Novartis: "Hey, everyone, look over here. I just entered into a collaboration that will give me access to a pretty intriguing genome editing tool. Going to combine it with my top pipeline candidate. It's pretty cool."
AstraZeneca (AZN +0.00%): "I see your single collaboration, and I raise you four collaborations for the same precision medicine tool!"
Novartis: "..."
It's true. AstraZeneca recently announced four collaborations that will complement and expand internal research and development efforts with the exciting new genome editing tool called CRISPR/Cas9. Four research institutes and Thermo Fisher Scientific (TMO +2.72%) will work with AstraZeneca to research the role specific genes play in various diseases, develop and commercialize research tools, and identify new potential drug targets.
Why are biotech companies racing to use CRISPR/Cas9? The genome editing tool is capable of being fine-tuned to target single or multiple genes to activate, silence, or cut them out of your genome entirely (it can add new genes, too). It's also easier to work with than previous gene editing technologies such as zinc fingers from Sangamo Biosciences, and is more specific, more permanent, and faster to implement than gene therapy technologies such as RNAi tools from Alnylam Pharmaceuticals.
AstraZeneca is hoping to use CRISPR/Cas9 across its portfolio to develop new treatment options for cancer, cardiovascular, metabolic, respiratory, autoimmune, and inflammatory diseases.
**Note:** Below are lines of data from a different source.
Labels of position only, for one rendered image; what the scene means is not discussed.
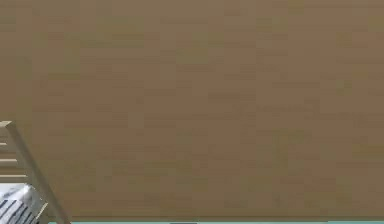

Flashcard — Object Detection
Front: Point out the white striped cushion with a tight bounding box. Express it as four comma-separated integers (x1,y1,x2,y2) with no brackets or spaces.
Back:
0,183,47,224

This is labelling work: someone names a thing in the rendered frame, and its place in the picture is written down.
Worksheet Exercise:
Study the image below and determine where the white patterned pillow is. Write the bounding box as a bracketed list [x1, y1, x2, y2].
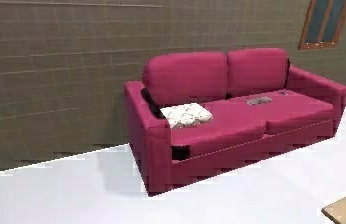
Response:
[159, 102, 214, 131]

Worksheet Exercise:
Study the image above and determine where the crimson two-seat sofa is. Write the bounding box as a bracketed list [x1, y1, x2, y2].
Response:
[124, 47, 346, 196]

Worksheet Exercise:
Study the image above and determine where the grey flat remote control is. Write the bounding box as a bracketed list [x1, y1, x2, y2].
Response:
[245, 95, 274, 106]

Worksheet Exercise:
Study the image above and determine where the brown framed window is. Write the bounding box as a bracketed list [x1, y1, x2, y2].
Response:
[297, 0, 346, 51]

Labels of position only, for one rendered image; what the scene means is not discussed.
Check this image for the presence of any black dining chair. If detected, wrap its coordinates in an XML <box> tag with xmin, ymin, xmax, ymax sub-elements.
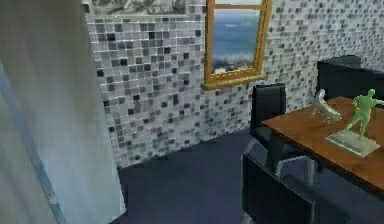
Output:
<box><xmin>240</xmin><ymin>152</ymin><xmax>316</xmax><ymax>224</ymax></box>
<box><xmin>315</xmin><ymin>55</ymin><xmax>384</xmax><ymax>101</ymax></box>
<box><xmin>249</xmin><ymin>83</ymin><xmax>288</xmax><ymax>148</ymax></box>

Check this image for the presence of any wooden framed window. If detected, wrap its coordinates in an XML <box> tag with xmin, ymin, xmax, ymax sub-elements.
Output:
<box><xmin>201</xmin><ymin>0</ymin><xmax>274</xmax><ymax>92</ymax></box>

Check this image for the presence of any brown wooden table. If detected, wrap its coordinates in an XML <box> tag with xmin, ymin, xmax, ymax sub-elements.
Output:
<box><xmin>261</xmin><ymin>95</ymin><xmax>384</xmax><ymax>201</ymax></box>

Investors may like the sound of that, but it's easier said than done. Before the biotech can throw a therapeutic into the clinic it must understand (1) exactly which genes contribute to the disease in question and (2) what type of drugs could provide treatment. This, not drug development, is actually where all four collaborations begin.
"Deleting" cancer
Two collaborations will conduct research to better understand the specific role genes or groups of genes play in disease, although there are slight differences. The Wellcome Trust Sanger Institute will focus on deleting genes, while The Innovative Genomics Initiative will focus on activating or deactivating genes. The specificity and quickness of CRISPR will provide advantages over previous methods for studying disease-causing genes, which were slower and less accurate.
The Wellcome Trust Sanger Institute is among the top genome research institutes in the United Kingdom. Image source: Wikimedia Commons
What's the point? AstraZeneca is hoping the research provides insights that will help develop new precision drugs capable of treating a range of diseases. After all, the list of the world's best-selling drugs is littered with highly specific therapeutics.
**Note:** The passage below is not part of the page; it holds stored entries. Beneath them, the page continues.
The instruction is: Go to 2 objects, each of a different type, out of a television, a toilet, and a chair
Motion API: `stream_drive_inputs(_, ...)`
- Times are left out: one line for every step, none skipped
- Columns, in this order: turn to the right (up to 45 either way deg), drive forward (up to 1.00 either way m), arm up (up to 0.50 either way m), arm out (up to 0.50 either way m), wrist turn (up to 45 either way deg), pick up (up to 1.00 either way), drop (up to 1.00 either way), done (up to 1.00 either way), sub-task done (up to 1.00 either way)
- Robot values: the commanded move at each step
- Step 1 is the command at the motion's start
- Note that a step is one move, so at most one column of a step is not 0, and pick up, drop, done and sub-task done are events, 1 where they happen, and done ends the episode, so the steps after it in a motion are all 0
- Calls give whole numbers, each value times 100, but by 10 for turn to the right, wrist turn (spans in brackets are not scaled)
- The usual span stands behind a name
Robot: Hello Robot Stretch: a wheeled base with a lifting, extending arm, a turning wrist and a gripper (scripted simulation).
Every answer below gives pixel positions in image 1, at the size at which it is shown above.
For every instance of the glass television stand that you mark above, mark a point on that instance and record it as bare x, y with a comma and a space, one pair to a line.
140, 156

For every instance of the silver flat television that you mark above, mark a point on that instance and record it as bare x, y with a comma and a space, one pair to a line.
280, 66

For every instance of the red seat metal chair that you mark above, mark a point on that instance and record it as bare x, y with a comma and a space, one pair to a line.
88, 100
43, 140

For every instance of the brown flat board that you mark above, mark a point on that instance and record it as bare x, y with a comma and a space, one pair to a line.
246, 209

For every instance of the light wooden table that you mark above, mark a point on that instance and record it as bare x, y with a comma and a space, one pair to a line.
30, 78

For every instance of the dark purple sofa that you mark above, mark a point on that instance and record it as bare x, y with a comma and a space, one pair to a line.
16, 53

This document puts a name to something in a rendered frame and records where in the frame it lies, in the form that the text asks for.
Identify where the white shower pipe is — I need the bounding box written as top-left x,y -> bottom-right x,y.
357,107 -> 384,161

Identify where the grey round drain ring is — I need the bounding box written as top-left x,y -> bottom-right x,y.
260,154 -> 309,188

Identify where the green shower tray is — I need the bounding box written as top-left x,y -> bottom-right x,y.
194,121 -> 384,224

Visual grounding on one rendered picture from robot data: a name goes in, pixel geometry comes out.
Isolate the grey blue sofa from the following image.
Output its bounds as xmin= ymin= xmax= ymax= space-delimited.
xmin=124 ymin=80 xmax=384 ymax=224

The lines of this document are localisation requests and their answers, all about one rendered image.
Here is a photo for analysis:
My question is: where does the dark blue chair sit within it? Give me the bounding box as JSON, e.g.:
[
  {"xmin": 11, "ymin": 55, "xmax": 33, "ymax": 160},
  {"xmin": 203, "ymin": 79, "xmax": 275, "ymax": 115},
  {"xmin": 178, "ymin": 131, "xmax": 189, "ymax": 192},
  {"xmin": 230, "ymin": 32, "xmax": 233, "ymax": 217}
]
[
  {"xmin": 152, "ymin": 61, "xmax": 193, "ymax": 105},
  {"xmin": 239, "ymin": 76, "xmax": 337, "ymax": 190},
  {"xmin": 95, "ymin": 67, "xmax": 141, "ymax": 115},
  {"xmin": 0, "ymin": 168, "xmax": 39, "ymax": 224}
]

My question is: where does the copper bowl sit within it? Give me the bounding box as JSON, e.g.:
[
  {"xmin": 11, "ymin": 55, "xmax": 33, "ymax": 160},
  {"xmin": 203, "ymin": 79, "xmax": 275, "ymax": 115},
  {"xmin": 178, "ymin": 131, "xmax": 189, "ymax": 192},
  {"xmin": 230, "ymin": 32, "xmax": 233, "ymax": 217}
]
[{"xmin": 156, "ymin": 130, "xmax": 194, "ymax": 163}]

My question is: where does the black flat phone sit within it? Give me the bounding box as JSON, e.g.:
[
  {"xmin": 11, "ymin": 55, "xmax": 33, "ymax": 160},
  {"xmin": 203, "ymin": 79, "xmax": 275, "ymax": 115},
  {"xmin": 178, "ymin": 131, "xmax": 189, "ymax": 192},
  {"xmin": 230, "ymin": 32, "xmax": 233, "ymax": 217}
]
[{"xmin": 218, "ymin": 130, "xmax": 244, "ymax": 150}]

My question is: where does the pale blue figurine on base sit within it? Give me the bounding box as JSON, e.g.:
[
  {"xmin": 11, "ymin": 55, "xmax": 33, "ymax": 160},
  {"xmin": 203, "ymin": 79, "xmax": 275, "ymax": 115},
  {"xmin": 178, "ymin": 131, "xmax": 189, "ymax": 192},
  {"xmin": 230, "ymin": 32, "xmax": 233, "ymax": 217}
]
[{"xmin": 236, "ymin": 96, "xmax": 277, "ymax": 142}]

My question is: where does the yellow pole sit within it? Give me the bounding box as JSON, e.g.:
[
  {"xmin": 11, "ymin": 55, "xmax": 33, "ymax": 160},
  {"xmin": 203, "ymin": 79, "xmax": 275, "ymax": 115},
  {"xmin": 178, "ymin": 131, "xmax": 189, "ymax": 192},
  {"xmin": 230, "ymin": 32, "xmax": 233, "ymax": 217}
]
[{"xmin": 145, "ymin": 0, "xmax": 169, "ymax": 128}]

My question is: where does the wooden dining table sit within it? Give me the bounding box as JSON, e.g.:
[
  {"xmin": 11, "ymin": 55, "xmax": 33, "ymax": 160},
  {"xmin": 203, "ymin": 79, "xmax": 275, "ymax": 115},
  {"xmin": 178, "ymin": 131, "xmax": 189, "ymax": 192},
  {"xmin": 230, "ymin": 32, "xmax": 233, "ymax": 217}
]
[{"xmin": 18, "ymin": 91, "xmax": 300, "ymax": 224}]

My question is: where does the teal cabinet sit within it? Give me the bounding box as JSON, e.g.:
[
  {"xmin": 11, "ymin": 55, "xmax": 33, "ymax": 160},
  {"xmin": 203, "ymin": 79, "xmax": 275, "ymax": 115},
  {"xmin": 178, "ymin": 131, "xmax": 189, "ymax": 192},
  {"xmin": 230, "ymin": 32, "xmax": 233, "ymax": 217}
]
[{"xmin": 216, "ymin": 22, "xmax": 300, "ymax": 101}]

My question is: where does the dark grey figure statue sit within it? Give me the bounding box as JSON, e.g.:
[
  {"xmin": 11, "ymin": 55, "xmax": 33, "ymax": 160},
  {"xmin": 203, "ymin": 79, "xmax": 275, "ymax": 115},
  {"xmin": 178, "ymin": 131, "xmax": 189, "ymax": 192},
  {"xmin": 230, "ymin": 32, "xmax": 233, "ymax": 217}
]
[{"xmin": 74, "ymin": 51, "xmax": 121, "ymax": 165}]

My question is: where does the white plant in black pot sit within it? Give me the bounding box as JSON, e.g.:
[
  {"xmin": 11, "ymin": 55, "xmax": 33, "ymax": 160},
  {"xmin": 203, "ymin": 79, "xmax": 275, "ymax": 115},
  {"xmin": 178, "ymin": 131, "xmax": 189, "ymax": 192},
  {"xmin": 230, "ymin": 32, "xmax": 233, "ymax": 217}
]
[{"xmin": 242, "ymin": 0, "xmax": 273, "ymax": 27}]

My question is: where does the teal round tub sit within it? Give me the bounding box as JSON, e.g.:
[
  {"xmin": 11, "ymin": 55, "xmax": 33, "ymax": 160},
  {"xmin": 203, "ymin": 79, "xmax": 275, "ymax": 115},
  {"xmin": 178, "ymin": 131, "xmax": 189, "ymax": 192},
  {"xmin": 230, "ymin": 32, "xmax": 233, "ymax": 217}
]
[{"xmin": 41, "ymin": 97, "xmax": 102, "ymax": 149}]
Take Herceptin from Roche as an example. The drug inhibits the production of proteins called HER2, which control cell division. In certain breast cancers, overproduction of HER2 causes cells to divide uncontrollably, thus speeding cancer progression. Herceptin has been demonstrated as safe (thanks to its specificity for HER2) and effective since it was approved by the U.S. Food and Drug Administration in 1998, but sales, which reached $6.84 billion in 2013, continue to grow.
Many believe CRISPR therapeutics can match, or even beat, the precision of even the most successful drugs today and lead to treatments for diseases that are currently labeled "untreatable". There's a long road ahead, however.
Practice runs on real cell lines
The remaining two collaborations will throw millions of CRISPR combinations at specific disease cell lines in an attempt to identify new disease and drug targets. Thermo Fisher Scientific will provide AstraZeneca with various RNA-guides, or the pieces of the genome editing tool that find specific genes (think a heat-seeking missile, biotech style), that are active against human genes. Meanwhile, the collaboration with the Broad Institute and Whitehead Institute will focus solely on cancer drugs.
What's the point of this work? In both cases, AstraZeneca and its partners will test CRISPR combinations against cells in the lab that mimic the effects of disease with hopes to uncover potential drugs. The idea is that precise genome editing tools will identify drug targets other biotech companies have missed (or couldn't pick out of the noise in their own research), allow the company to design better test systems for drug discovery, and discover potential problems to a drug's safety or effectiveness earlier in drug development.
What does it mean for investors?
CRISPR/Cas9 has yet to enter a single clinical trial, but AstraZeneca's focus on precision medicine could eventually translate into lower research and development costs and a handful of promising drug candidates capable of enabling future growth. That would be a welcomed advance for investors, which have watched the company's annual revenue and net income fall 24% and 74%, respectively, from 2011 to 2013.
However, success is not guaranteed. Because of its promise many biotech companies will likely conduct research into CRISPR/Cas9 therapeutics, as Novartis demonstrated recently. That limits the already slim likelihood that AstraZeneca finds the next HER2 inhibitor or better. This is a fascinating area of research with a great deal of potential, but it's still too early to get overly excited. Shareholders should still be happy that the company is thinking with its long-term hat on, although this is merely something to watch for now.